What is being asked
Your copy should begin at the line containing "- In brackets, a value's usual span" and end at the last line of the records; transcribe those lines exactly and leave out every picture.

Collected data entries
• • • • • • •

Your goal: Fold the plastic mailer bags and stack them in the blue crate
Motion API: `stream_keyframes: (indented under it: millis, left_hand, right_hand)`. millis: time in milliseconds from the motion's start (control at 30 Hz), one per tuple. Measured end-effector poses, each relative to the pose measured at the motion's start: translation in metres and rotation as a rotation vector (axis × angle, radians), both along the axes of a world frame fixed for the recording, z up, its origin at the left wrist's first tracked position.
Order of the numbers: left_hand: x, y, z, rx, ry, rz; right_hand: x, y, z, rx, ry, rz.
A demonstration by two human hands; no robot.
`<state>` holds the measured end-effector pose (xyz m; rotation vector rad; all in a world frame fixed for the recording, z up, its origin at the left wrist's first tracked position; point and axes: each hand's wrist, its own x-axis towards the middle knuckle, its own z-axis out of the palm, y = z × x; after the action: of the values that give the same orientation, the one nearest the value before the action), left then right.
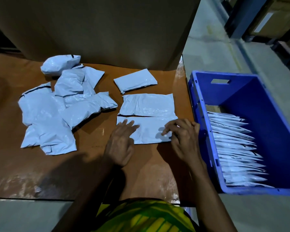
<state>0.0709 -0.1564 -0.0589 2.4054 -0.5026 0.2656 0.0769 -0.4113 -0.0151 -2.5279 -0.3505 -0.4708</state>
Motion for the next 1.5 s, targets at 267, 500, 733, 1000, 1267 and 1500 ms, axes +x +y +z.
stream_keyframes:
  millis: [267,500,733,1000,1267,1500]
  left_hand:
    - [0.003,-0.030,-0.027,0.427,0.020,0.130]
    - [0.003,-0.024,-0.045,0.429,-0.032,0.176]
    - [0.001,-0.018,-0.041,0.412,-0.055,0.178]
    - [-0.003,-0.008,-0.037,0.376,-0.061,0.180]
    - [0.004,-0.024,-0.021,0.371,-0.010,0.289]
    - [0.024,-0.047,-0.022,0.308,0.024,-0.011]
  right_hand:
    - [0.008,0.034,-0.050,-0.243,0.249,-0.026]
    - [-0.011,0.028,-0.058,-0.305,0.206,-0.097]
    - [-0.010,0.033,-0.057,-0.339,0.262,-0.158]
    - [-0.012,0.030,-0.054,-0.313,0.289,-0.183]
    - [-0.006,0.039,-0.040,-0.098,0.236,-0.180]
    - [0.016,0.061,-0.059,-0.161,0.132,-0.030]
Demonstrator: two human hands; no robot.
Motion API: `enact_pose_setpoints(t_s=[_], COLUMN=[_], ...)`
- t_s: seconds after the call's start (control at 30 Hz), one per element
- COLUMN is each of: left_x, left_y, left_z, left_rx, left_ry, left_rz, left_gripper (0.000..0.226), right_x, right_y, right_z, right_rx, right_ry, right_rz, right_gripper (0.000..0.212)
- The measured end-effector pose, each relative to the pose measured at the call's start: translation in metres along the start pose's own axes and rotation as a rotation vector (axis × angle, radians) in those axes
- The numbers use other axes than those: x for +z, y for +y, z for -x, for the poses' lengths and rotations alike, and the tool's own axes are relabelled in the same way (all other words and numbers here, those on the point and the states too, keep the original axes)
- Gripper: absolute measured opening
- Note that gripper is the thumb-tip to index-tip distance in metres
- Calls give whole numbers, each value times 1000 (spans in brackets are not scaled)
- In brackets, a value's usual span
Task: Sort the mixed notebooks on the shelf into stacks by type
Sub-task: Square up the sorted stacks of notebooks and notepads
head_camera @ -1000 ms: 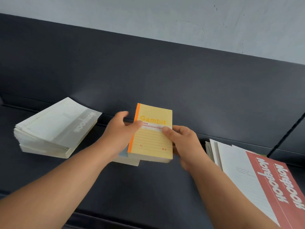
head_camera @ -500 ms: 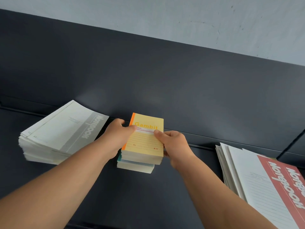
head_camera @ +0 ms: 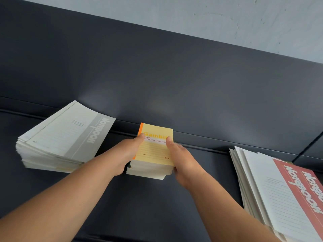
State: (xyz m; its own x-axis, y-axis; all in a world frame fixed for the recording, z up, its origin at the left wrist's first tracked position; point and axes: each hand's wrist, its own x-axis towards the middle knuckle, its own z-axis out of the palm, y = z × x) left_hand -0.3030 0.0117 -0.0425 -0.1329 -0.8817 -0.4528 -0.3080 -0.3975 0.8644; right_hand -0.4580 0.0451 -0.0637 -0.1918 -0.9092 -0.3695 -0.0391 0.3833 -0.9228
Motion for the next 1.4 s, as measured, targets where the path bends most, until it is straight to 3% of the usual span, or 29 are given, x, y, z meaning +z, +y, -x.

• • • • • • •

Answer to this problem
- In brackets, a value's usual span
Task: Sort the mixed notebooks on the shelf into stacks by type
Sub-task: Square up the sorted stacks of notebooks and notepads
head_camera @ -1000 ms: 
head_camera @ -500 ms: 
head_camera @ +0 ms: 
State: (xyz m; its own x-axis, y-axis; all in a world frame fixed for the recording, z up, its origin at the left wrist's first tracked position; point and axes: each hand's wrist, its own x-axis towards the middle knuckle, its own z-axis out of the palm, y = z × x) left_hand -0.3030 0.0117 -0.0425 -0.1329 -0.8817 -0.4528 -0.3080 -0.3975 0.8644; right_hand -0.4580 0.0451 -0.0637 -0.1918 -0.9092 -0.3695 -0.0391 0.3833 -0.9228
Motion for the next 1.4 s, as measured, targets where the path bends most, until it is straight to 3% of the usual span, or 29 are given, x, y, z meaning +z, +y, -x.

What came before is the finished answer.